__TASK DETAILS__: Your answer must contain each line of the listing in which "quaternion" appears, copied in full.

__INFORMATION PROVIDED__:
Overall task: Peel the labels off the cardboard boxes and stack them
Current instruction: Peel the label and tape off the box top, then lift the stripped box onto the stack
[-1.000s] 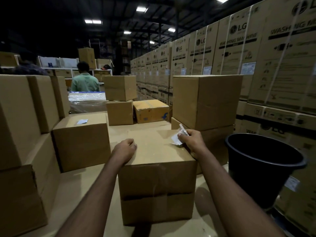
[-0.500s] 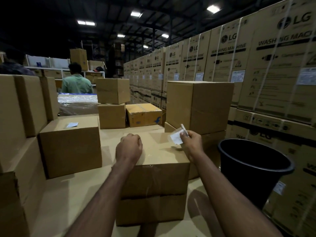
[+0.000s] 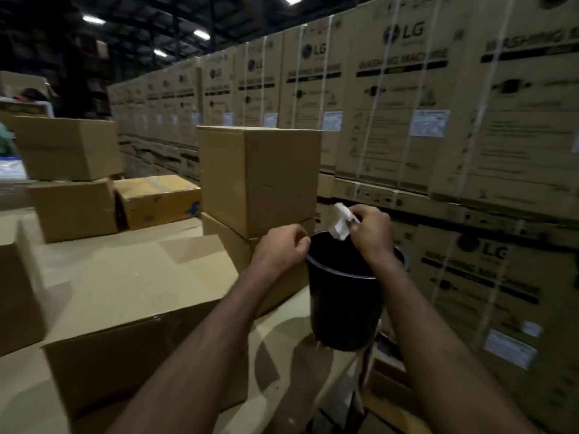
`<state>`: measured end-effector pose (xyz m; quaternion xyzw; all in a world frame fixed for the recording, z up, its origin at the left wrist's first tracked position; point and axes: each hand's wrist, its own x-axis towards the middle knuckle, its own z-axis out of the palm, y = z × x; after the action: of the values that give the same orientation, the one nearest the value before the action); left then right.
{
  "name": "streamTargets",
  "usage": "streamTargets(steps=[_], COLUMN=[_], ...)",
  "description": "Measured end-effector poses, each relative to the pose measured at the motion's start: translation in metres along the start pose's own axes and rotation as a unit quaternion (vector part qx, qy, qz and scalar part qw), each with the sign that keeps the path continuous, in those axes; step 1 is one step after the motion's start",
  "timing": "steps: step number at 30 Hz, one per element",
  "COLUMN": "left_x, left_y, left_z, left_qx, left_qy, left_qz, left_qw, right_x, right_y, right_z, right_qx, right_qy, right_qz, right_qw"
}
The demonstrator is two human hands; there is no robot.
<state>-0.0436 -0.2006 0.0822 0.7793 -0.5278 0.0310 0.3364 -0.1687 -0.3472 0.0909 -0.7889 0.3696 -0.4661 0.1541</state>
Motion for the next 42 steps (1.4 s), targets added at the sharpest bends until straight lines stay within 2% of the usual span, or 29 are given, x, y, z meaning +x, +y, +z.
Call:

__EXPECTED ANSWER__:
`<state>`: measured end-effector pose (xyz m; quaternion xyzw; all in a world frame fixed for the recording, z up, its origin at the left wrist's first tracked position; point and axes: each hand's wrist, its own x-axis towards the middle knuckle, its own z-axis out of the palm, y = z × x; after the action: of the values that give the same orientation, the one nearest the value before the action); left then right.
  "description": "Measured end-effector poses, each relative to the pose measured at the motion's start: translation in metres along the start pose's own axes and rotation as a unit quaternion (vector part qx, qy, qz and scalar part qw), each with the sign that keeps the path continuous, in those axes; step 1 is one step after the motion's start",

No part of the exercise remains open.